Nothing but the lines from the one containing "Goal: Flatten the" through the end of the entries below should appear in your answer, transcribed exactly; please drop the pictures.

- [Task data]
:::::
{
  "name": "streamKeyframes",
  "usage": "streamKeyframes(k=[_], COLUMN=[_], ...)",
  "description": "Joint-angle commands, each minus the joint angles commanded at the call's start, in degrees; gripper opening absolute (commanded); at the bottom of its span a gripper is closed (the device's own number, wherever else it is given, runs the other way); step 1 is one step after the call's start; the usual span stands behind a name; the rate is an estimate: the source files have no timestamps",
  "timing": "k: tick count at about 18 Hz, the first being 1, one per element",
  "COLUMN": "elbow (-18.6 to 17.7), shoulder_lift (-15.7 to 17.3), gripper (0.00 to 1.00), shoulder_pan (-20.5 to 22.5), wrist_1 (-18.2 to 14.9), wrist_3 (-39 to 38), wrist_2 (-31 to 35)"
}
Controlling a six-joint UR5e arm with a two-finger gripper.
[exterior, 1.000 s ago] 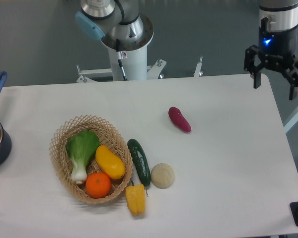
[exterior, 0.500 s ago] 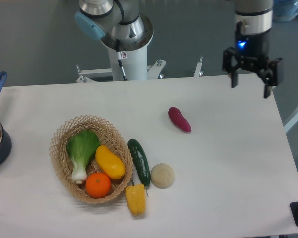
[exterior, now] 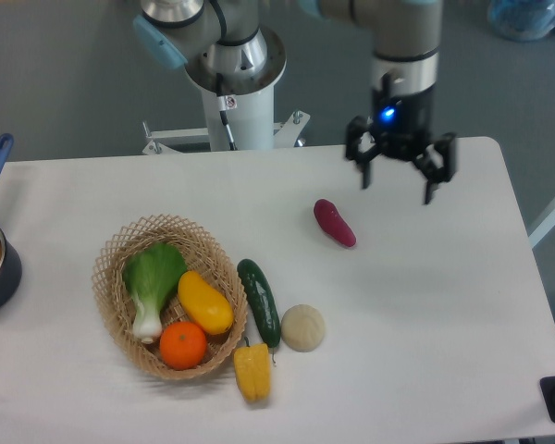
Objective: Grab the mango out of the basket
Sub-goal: 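Move the open gripper over the wicker basket toward the yellow mango, then lower the gripper onto the yellow mango inside the basket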
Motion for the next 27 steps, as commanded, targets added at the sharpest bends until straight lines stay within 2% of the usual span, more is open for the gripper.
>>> streamKeyframes(k=[5,7,9,11,13,18,21,27], elbow=[-2.02,-1.68,-1.50,-1.67,-1.67,-1.23,-0.62,-0.71], shoulder_lift=[-0.97,-3.16,-3.61,-4.40,-5.71,-10.19,-13.36,-15.12], gripper=[1.00,1.00,1.00,1.00,1.00,1.00,1.00,1.00], shoulder_pan=[-4.84,-8.00,-9.50,-10.38,-12.57,-17.49,-19.42,-20.40], wrist_1=[0.09,0.61,0.96,3.67,5.62,5.71,5.71,5.71], wrist_3=[-13.91,-26.71,-31.14,-37.46,-39.16,-39.34,-39.42,-41.43], wrist_2=[-0.53,-5.08,-5.80,-5.80,-5.63,-4.93,-1.68,0.09])
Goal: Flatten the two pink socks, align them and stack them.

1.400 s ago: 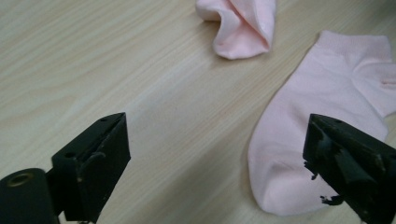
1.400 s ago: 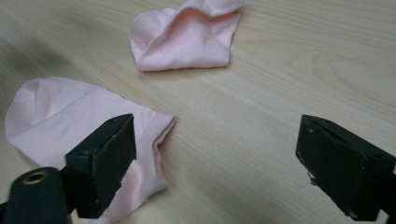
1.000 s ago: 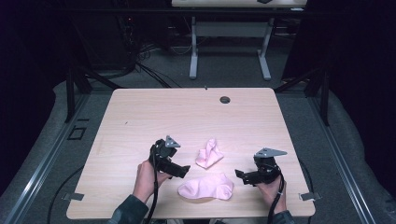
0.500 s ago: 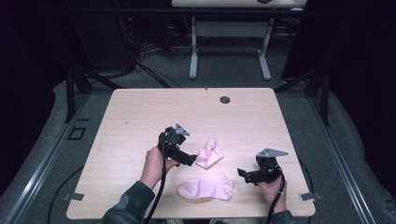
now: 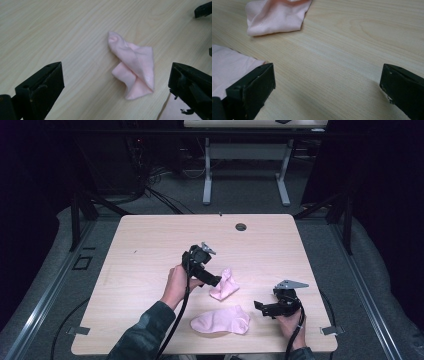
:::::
- [Reply to the exercise]
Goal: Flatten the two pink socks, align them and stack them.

1.400 s ago: 
1.400 s ago: 
1.000 s ago: 
0.500 s ago: 
now: 

No more work is needed on this answer.